Chi intercetta on line, per esempio durante la DAD, il cyber-bullo può, invero, farsi autotutela e comportarsi al pari di chi si trovi davanti allo schermo televisivo: può cambiare canale e cercare un programma più stimolante e invitante di quello cui vorrebbe costringerlo ad assistere il bullo della Rete. Chi, però, è vittima del cyber-bullo può davvero interrompere la connessione internet e mettersi al sicuro dalle aggressioni informatiche, semplicemente cliccando sul tasto off del pc?
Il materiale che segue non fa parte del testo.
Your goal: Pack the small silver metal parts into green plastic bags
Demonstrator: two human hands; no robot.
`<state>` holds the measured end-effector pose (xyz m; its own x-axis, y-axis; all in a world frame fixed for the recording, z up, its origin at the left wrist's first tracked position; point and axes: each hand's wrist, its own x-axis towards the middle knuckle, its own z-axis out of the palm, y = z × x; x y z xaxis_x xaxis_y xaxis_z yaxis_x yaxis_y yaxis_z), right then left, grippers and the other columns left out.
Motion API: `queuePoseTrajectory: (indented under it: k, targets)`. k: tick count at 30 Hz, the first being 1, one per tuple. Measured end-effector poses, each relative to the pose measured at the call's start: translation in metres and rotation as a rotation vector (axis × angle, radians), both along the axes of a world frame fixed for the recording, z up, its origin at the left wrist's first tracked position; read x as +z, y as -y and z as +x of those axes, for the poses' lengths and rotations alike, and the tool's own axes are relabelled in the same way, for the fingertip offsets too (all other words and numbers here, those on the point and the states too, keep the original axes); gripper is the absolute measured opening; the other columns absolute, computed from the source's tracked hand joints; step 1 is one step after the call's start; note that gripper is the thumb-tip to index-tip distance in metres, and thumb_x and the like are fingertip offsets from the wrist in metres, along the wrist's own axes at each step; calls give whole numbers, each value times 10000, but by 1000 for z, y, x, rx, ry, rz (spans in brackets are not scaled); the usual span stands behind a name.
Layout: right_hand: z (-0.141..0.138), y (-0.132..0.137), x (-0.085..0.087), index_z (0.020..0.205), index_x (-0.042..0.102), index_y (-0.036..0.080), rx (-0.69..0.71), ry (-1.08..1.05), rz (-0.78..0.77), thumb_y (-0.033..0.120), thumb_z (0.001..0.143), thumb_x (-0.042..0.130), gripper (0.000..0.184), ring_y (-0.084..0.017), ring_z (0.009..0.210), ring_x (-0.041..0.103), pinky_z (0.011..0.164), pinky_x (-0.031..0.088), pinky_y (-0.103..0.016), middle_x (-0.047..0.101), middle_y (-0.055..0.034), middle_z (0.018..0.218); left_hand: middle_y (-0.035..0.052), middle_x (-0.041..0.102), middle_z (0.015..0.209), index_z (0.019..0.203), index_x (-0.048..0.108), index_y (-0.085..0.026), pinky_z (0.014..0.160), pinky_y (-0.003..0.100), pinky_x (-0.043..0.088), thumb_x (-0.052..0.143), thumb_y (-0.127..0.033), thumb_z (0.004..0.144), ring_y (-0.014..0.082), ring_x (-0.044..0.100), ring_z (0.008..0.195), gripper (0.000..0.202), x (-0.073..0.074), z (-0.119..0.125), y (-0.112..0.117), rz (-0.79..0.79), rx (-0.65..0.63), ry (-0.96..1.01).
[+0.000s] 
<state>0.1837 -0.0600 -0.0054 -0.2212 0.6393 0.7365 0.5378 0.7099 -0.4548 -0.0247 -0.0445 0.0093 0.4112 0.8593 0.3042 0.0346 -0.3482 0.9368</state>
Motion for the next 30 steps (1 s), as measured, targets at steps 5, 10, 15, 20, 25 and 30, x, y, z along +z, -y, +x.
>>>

La risposta è no.
Se fosse così semplice liberarsi dalle persecuzioni mediatiche dei cyber-bulli, il legislatore non avrebbe pubblicato la legge n.71 intitolata “Disposizioni a tutela dei minori per la prevenzione e il contrasto del fenomeno del cyberbullismo” e articolata in sette norme: articolo 1, Finalità e definizioni; articolo 2, Tutela della dignità del minore; articolo 3, Piano di azione integrato; articolo 4, Linee di orientamento per la prevenzione e il contrasto in ambito scolastico; articolo 5, Informativa alle famiglie, sanzioni in ambito scolastico e progetti di sostegno e di recupero; articolo 6, Rifinanziamento del fondo di cui all'articolo 12 della L. 18 marzo 2008, n. 48; articolo 7, Ammonimento.
Ai sensi e agli effetti dall’articolo 2 della Legge, il minore che abbia compiuto quattordici anni o, in sua vece, il padre o la madre, o, in mancanza di costoro, la persona esercente la responsabilità genitoriale sul minore, possono presentare “al titolare del trattamento o al gestore del sito internet o del social media” un’istanza diretta all’oscuramento, alla rimozione o al blocco del dato personale.
Qualora entro ventiquattro ore dalla ricezione dell’istanza il responsabile non abbia aderito alla richiesta di tutela o qualora non abbia avviato la condotta riparatoria dell’illecito entro le successive quarantotto ore, l’interessato può rivolgersi al Garante per la Privacy. Questi deve interrompere la propagazione dell’illecito con celerità, e cioè entro quarantotto ore dalla presentazione dell’istanza. L’indirizzo del Garante è cyberbullismo@gpdp.it mentre il modello dell’istanza per segnalare gli episodi di bullismo sul web o sui social network è scaricabile dal sito ufficiale del Garante medesimo: https://www.garanteprivacy.it/
La segreteria del Garante è composta da persone disponibili e rassicuranti: qualche giorno addietro il mio Studio legale ha presentato un ricorso per la rimozione – dai social network – delle fotografie di due bambini. Nel giro di 24 ore il ricorso è stato protocollato e il genitore istante ha avuto la confortante impressione di interfacciarsi con un interlocutore serio e affidabile che si sarebbe preso a cuore il suo caso. Vedremo quale sarà l’epilogo della vicenda. Comunque sia, quello che conta è potenziare l’empatia attorno alle vittime del cyber -bullismo, in modo tale che non si sentano sole e isolate, bensì protette e tutelate, ma anche incoraggiate alla denuncia degli autori di questi odiosi illeciti.